Problem details: Every line of the data below needs to be reproduced exactly.

═════ Dataset extract ═════

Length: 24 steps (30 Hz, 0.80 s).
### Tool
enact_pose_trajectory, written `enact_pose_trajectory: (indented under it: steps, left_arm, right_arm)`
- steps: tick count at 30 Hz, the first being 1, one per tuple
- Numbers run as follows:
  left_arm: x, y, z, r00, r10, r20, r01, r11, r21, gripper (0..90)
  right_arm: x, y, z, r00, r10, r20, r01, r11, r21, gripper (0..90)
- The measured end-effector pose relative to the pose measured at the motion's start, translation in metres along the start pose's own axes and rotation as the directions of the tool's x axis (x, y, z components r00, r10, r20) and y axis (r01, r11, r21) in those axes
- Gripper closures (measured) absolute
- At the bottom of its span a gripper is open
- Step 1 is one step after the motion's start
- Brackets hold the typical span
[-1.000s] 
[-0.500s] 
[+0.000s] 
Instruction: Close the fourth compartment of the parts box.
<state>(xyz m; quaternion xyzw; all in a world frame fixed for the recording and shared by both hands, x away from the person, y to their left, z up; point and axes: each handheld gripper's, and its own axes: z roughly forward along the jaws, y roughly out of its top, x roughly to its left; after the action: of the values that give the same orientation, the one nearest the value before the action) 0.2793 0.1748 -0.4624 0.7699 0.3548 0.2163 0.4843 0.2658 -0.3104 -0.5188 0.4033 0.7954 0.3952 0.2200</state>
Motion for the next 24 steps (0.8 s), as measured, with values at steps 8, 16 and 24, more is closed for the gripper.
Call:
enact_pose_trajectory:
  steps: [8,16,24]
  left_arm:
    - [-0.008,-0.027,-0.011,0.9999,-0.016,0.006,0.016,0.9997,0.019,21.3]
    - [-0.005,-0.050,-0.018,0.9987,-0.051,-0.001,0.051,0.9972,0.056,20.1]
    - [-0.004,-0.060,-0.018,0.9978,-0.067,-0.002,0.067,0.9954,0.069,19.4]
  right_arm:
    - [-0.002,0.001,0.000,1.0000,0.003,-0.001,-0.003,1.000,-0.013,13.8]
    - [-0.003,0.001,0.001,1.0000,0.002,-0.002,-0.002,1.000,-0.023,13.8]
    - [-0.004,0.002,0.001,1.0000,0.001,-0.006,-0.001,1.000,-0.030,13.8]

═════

Exercise output:
Length: 24 steps (30 Hz, 0.80 s).
### Tool
enact_pose_trajectory, written `enact_pose_trajectory: (indented under it: steps, left_arm, right_arm)`
- steps: tick count at 30 Hz, the first being 1, one per tuple
- Numbers run as follows:
  left_arm: x, y, z, r00, r10, r20, r01, r11, r21, gripper (0..90)
  right_arm: x, y, z, r00, r10, r20, r01, r11, r21, gripper (0..90)
- The measured end-effector pose relative to the pose measured at the motion's start, translation in metres along the start pose's own axes and rotation as the directions of the tool's x axis (x, y, z components r00, r10, r20) and y axis (r01, r11, r21) in those axes
- Gripper closures (measured) absolute
- At the bottom of its span a gripper is open
- Step 1 is one step after the motion's start
- Brackets hold the typical span
[-1.000s] 
[-0.500s] 
[+0.000s] 
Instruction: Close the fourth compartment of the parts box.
<state>(xyz m; quaternion xyzw; all in a world frame fixed for the recording and shared by both hands, x away from the person, y to their left, z up; point and axes: each handheld gripper's, and its own axes: z roughly forward along the jaws, y roughly out of its top, x roughly to its left; after the action: of the values that give the same orientation, the one nearest the value before the action) 0.2793 0.1748 -0.4624 0.7699 0.3548 0.2163 0.4843 0.2658 -0.3104 -0.5188 0.4033 0.7954 0.3952 0.2200</state>
Motion for the next 24 steps (0.8 s), as measured, with values at steps 8, 16 and 24, more is closed for the gripper.
Call:
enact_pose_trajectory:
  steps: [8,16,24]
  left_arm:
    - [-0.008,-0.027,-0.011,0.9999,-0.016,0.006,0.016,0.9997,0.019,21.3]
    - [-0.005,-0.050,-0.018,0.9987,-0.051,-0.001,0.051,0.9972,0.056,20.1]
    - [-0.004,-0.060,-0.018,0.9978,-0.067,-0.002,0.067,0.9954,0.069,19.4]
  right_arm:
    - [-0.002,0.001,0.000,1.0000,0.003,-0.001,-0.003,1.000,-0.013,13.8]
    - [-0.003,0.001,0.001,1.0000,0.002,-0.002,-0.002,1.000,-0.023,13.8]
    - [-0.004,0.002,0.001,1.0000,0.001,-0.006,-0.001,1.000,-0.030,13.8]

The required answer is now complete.